• **Exercise instructions**:
Only lines holding the word "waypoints" are wanted. Copy them from the listing below.

----

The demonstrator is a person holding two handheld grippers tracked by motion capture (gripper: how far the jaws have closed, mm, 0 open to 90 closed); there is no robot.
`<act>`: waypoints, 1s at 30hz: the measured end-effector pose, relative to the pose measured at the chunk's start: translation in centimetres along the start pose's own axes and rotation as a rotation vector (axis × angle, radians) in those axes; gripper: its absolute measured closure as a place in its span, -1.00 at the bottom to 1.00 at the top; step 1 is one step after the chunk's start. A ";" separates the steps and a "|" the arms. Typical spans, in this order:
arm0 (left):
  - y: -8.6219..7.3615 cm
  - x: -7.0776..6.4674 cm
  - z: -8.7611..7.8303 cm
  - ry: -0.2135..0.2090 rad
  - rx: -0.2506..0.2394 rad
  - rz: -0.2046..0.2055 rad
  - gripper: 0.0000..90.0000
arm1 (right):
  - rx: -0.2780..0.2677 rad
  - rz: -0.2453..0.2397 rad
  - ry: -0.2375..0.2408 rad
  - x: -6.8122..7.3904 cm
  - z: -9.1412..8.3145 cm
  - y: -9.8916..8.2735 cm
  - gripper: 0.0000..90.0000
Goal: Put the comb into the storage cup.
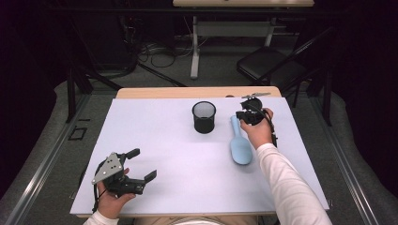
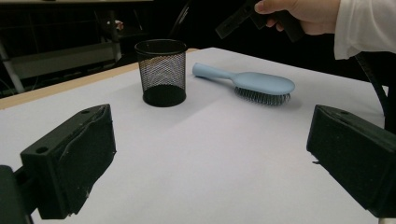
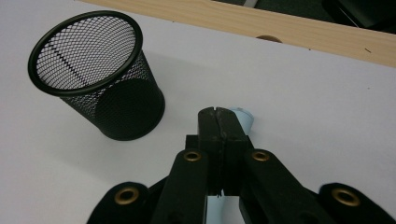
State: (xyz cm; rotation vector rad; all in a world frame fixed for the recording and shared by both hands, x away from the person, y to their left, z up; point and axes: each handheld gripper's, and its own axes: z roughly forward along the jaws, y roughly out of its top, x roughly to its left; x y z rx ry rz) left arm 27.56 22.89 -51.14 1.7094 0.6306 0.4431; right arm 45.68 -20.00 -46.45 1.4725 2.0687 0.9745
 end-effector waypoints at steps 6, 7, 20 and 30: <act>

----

• **Answer area**:
`<act>`: waypoints, 1s at 30hz: the measured end-effector pose, relative to the pose measured at the chunk's start: translation in centimetres along the start pose's own axes and rotation as a rotation vector (axis × angle, radians) in those axes; gripper: its absolute measured closure as a place in its span, -1.00 at the bottom to 1.00 at the top; step 1 is one step after the chunk's start. A ";" separates the steps and a "|" the arms. Typical spans, in this order:
 end-effector waypoints at steps 6, 7, 20 and 30: <act>

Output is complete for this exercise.